**Activity**
Write out, word for word, every line in the data below from the one containing "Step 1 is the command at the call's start" to the one containing "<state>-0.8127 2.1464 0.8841", both of them included.

──────── Dataset entries ────────

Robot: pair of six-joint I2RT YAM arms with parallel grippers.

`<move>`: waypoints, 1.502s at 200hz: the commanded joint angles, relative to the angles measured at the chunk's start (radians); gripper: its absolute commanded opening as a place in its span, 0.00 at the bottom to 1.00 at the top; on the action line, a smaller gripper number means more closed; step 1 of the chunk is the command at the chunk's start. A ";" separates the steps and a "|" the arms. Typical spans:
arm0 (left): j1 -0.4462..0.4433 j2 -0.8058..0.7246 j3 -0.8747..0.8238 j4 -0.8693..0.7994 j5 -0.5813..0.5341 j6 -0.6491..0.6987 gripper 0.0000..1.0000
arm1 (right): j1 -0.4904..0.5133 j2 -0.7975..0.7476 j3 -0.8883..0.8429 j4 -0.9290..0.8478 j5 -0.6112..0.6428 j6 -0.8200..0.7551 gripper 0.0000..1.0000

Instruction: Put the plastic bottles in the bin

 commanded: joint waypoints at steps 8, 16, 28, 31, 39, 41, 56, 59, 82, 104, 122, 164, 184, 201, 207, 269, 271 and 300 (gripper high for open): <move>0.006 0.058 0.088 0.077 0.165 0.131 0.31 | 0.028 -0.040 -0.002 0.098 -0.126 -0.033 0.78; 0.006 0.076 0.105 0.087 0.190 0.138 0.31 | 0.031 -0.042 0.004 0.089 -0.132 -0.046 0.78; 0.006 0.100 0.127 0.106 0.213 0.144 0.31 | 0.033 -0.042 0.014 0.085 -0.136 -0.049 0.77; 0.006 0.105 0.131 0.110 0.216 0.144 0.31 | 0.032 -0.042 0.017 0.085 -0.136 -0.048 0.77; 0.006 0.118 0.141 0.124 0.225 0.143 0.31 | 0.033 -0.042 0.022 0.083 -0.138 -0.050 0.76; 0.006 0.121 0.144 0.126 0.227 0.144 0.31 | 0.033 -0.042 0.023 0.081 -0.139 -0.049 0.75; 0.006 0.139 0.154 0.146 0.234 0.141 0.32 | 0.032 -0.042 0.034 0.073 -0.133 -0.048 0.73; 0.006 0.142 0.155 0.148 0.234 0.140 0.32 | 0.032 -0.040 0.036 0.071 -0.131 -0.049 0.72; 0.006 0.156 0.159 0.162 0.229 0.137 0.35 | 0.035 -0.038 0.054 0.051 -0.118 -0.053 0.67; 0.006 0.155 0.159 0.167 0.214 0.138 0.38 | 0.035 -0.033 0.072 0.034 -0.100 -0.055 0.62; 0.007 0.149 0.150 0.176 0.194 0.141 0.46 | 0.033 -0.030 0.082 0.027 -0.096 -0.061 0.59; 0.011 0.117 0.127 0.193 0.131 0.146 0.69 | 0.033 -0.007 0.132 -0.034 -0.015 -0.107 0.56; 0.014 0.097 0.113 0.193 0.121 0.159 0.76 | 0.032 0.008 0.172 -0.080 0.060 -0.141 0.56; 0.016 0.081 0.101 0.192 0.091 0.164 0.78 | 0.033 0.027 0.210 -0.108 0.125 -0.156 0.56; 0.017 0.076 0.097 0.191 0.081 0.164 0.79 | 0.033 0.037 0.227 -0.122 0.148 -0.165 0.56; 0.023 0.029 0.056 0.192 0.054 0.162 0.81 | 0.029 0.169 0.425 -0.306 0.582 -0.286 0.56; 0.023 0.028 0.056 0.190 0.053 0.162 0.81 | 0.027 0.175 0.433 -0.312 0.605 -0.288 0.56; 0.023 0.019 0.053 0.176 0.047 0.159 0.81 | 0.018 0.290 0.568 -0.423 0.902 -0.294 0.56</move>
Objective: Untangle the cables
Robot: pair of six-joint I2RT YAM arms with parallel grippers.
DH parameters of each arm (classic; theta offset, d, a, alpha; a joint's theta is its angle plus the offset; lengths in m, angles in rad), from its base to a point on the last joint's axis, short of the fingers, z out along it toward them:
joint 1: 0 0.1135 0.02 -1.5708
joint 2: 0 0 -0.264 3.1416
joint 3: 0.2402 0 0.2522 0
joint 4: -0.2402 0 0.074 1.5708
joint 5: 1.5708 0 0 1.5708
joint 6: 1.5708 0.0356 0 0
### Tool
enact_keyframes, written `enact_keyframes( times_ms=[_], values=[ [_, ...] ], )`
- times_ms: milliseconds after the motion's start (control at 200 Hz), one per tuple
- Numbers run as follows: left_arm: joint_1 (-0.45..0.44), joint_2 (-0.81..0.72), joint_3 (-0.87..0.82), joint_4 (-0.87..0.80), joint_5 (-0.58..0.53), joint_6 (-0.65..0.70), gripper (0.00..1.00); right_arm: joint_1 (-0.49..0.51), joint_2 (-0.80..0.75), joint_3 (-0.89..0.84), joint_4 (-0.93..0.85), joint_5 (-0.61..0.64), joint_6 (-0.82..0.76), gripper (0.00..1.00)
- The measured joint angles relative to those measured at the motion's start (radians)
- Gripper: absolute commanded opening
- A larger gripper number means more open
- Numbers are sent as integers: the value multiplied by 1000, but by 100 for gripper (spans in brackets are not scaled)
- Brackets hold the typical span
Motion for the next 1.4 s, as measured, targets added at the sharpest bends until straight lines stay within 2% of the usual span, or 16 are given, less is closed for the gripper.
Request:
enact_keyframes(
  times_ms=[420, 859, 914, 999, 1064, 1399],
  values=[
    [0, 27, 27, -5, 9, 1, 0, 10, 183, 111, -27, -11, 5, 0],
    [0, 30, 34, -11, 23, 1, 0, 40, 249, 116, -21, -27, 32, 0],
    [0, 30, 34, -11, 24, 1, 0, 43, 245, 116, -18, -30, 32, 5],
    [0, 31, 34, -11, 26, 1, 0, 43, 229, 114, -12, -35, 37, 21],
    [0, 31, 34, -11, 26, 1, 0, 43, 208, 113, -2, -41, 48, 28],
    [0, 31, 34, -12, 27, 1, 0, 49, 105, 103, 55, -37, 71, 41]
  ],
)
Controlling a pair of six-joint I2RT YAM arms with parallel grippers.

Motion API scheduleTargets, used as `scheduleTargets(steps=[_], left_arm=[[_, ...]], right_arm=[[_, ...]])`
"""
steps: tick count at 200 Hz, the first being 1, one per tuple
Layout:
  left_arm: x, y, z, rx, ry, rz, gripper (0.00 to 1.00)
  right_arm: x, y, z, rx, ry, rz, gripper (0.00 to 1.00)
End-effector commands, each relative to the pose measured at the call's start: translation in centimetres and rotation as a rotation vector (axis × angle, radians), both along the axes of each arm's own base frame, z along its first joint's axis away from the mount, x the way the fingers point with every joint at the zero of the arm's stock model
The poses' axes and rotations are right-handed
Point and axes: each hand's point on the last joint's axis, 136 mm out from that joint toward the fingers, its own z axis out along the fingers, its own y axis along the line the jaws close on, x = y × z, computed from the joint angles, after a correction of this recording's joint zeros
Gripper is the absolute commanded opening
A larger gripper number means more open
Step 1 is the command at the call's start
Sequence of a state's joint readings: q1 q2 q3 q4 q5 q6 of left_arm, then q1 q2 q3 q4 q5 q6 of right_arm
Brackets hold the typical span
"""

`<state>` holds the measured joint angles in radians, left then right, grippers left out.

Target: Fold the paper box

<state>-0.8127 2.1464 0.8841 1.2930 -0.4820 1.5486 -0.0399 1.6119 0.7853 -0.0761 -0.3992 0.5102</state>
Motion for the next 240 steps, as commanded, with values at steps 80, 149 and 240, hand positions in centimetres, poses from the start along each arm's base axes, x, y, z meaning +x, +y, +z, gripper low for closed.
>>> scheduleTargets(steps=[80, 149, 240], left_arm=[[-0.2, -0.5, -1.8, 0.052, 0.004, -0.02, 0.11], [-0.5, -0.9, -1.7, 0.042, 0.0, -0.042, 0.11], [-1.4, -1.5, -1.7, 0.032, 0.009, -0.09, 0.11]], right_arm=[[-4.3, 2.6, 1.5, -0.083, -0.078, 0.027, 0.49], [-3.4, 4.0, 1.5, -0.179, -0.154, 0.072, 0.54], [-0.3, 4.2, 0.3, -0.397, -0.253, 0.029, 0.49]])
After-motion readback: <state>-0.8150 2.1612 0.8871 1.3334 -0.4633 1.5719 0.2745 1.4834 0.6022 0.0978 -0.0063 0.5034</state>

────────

**Response for this exercise**
Step 1 is the command at the call's start
Sequence of a state's joint readings: q1 q2 q3 q4 q5 q6 of left_arm, then q1 q2 q3 q4 q5 q6 of right_arm
Brackets hold the typical span
"""

`<state>` holds the measured joint angles in radians, left then right, grippers left out.

Target: Fold the paper box

<state>-0.8127 2.1464 0.8841 1.2930 -0.4820 1.5486 -0.0399 1.6119 0.7853 -0.0761 -0.3992 0.5102</state>

This concludes the answer to the exercise.